The task:
An exact retyping of all lines below is the answer; pictures do not belong in it.
——————————
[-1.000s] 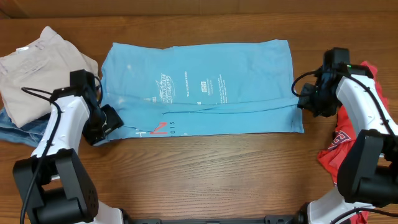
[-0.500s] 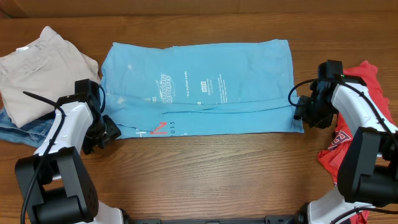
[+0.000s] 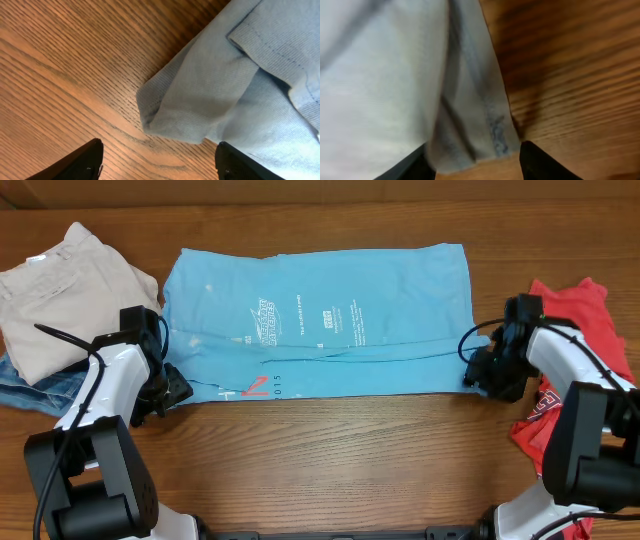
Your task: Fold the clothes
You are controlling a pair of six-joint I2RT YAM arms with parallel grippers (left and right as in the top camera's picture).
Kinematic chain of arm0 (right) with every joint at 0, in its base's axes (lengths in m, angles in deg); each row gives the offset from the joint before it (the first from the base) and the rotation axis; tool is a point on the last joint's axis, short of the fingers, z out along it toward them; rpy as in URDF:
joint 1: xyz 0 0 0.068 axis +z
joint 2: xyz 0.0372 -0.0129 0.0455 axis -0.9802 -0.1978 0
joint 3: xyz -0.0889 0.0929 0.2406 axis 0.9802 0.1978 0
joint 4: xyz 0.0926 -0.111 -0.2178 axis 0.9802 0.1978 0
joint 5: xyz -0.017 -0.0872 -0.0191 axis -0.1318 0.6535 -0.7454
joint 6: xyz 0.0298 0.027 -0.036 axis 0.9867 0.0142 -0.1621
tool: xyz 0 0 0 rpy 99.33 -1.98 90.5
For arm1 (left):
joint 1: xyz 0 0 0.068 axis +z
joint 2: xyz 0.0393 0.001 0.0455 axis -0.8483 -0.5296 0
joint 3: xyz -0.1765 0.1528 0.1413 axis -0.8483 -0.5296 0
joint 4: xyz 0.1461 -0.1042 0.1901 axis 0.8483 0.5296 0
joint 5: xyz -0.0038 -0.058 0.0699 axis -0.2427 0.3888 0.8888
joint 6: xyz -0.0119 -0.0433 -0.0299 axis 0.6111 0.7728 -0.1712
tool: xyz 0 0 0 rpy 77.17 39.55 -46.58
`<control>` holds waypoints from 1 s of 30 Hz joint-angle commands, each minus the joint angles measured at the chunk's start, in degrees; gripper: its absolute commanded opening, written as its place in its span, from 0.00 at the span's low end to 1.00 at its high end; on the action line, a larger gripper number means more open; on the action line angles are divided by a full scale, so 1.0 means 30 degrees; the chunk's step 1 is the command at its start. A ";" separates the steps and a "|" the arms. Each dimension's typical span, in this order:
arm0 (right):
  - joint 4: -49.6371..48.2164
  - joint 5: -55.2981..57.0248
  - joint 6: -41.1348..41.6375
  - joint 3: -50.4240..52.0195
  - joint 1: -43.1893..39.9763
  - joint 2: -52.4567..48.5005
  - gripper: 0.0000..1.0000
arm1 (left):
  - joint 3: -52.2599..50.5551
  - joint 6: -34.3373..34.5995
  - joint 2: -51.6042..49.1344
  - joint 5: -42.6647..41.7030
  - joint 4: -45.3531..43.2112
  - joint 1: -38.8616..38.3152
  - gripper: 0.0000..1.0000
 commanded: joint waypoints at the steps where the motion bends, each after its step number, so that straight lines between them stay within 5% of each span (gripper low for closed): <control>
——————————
Answer box:
[-1.000s] 
[-0.500s] 
[+0.000s] 
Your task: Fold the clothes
You are controlling a pair of six-joint I2RT YAM arms with parallel grippers (left and right as in the top camera's picture).
Kinematic chain of arm0 (right) with every joint at 0, in its base's axes (lengths in m, angles in deg); each row gives the offset from the joint before it (the first from the base) and the rotation axis; tool is a point on the last joint's axis, short of the fingers, z out along it toward them; rpy as in URDF:
joint 1: xyz 0 0 0.068 axis +z
joint 2: xyz 0.0372 -0.0129 0.0455 axis -0.9802 -0.1978 0
joint 3: xyz -0.0889 0.0929 0.2406 axis 0.9802 0.1978 0
joint 4: xyz 0.0926 -0.111 -0.2178 axis 0.9802 0.1978 0
joint 5: xyz -0.017 -0.0872 -0.0191 axis -0.1318 0.6535 -0.7454
joint 6: xyz 0.0298 0.027 -0.036 axis 0.9867 0.0142 -0.1621
tool: xyz 0 0 0 rpy 99.33 -1.98 90.5
For arm1 (left):
joint 1: xyz 0 0 0.068 axis +z
joint 2: xyz 0.0393 0.001 0.0455 axis -0.8483 -0.5296 0
joint 3: xyz -0.1765 0.1528 0.1413 axis -0.8483 -0.5296 0
joint 4: xyz 0.1461 -0.1042 0.1901 axis 0.8483 0.5296 0
joint 5: xyz -0.0038 -0.058 0.0699 axis -0.2427 0.3888 0.8888
joint 6: xyz -0.0119 -0.0433 -0.0299 axis 0.6111 0.7728 -0.1712
tool: xyz 0 0 0 rpy 77.17 39.55 -46.58
`<control>` holds waypoints from 1 s of 30 Hz joint-angle commands, each minus the joint angles measured at the chunk's start, in degrees; gripper: its absolute commanded opening, written as its place in its span, from 0.00 at the span's low end to 1.00 at its high end; on the action line, a larger gripper number means more open; on the action line angles are divided by a full scale, so 1.0 means 30 degrees; the chunk's step 1 is the command at its start. A ";" separates the steps and a "|" the arms. Each dimension's typical span, in this order:
arm0 (right):
  - joint 4: -49.6371..48.2164
  - joint 5: -55.2981..57.0248
  - joint 6: -41.1348..41.6375
  - joint 3: -50.4240..52.0195
  - joint 1: -43.1893..39.9763
  - joint 2: -52.4567..48.5005
  - gripper: 0.0000..1.0000
arm1 (left):
  - joint 3: -52.2599..50.5551
  - joint 6: -34.3373..34.5995
  - joint 2: -51.6042..49.1344
  - joint 5: -42.6647..41.7030
  - joint 4: -45.3531..43.2112
  - joint 1: -38.8616..38.3152
  - gripper: 0.0000..1.0000
 commanded: joint waypoints at the steps where the motion bends, each after its step number, so that straight lines between them stay within 5% of each span (gripper low for closed): <control>

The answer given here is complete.